Background— Thin filament mutations are reported to cause ≈20% of cases of hypertrophic cardiomyopathy (HCM), and they have been associated with specific phenotypes. However, the frequency of these mutations and their associated phenotype(s) from a large tertiary referral center population are unknown.

Methods and Results— DNA was obtained from 389 unrelated patients with HCM. A mutational analysis of all protein coding exons of cardiac troponin T, cardiac troponin I, α-tropomyosin, and cardiac actin was performed using polymerase chain reaction, denaturing high-performance liquid chromatography, and DNA sequencing. The clinical data were extracted from patient records and maintained independent of the patient genotype. Overall, only 18 patients (4.6%) harbored isolated thin filament mutations: 8 had troponin T mutations, 6 had troponin I mutations, 3 had α-tropomyosin mutations, and 1 had an actin mutation. Of the 12 unique missense mutations identified, 9 (75%) were novel mutations. As a group, patients with thin filament mutations were not significantly different from the rest of the cohort in age at diagnosis, left ventricular wall thickness, left ventricular outflow tract obstruction, or family history of HCM or sudden cardiac death.
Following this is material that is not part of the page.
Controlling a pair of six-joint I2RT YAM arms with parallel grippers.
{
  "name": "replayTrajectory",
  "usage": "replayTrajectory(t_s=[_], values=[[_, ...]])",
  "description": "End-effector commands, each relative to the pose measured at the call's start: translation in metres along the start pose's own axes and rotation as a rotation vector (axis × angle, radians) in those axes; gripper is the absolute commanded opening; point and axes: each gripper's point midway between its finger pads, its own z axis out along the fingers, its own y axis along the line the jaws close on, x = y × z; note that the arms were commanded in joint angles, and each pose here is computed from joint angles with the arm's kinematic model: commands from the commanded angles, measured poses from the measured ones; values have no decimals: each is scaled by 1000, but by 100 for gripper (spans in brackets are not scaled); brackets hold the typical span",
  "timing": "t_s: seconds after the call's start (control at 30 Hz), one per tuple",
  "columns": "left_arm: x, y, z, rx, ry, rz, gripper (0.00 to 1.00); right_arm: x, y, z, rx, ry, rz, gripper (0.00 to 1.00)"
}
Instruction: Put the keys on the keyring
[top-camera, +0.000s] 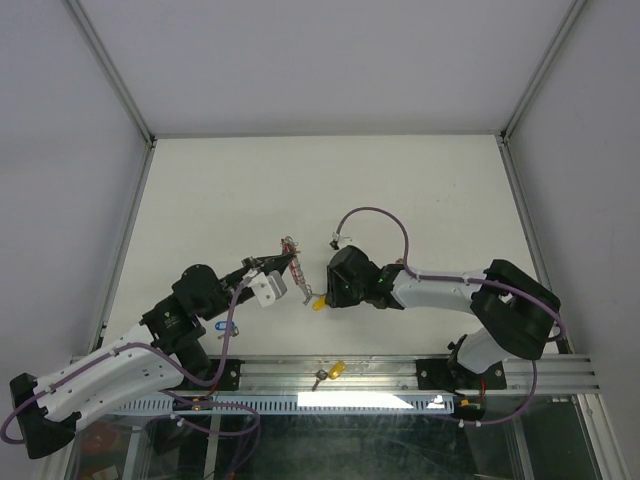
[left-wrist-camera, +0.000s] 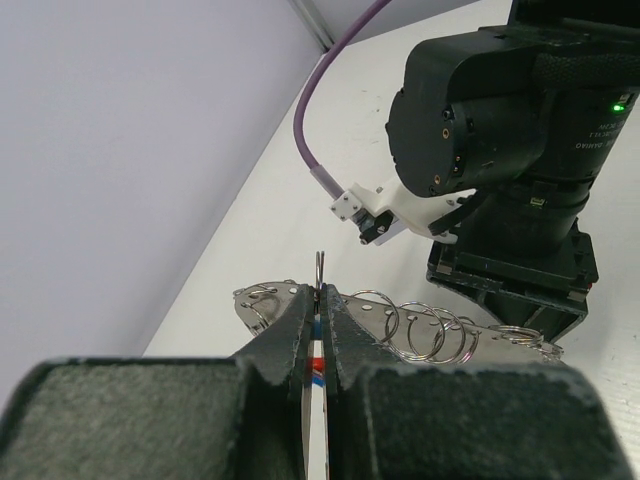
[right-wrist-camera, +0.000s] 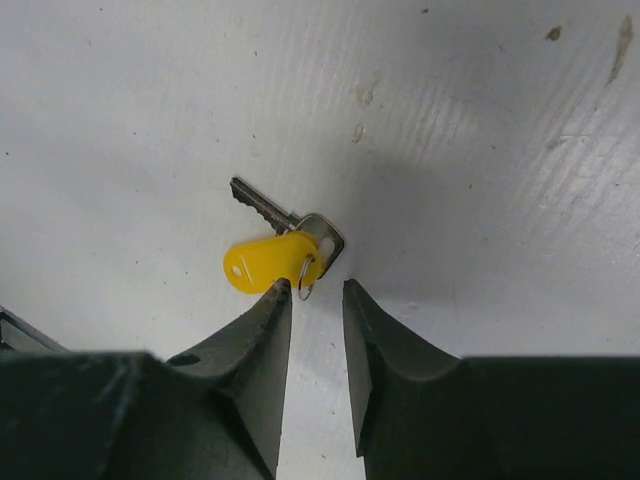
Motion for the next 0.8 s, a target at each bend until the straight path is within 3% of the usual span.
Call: replayTrajectory(t_s=[0.0,0.13,0.4,0.47,0.6,0.77], values=[[-28,21,0,-55,-73,-3,0,-25,18,4,-34,-88,11,29],[-25,23,1,-58,-61,1,0,-25,18,7,-31,-85,2,24],[-24,24,1,-62,-53,4,0,-24,16,6,-28,-82,-21,1],[-22,24,2,-62,-48,5,0,-26,15,1,-25,-90,-42,0],[-20,25,3,-63,-40,5,0,-37,15,-17,-49,-144,-155,0],[-19,23,5,-49,-42,5,0,-59,30,-55,-146,-252,-431,0]])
Conclusions— Mutations in genes encoding thin filament proteins are less prevalent in HCM than previously estimated. Patients with mutations in troponin T, troponin I, α-tropomyosin, and actin do not invariably present with any distinct clinical feature, thus limiting the utility of gene status for risk stratification or of clinical phenotype in guiding individual genetic screening at this time.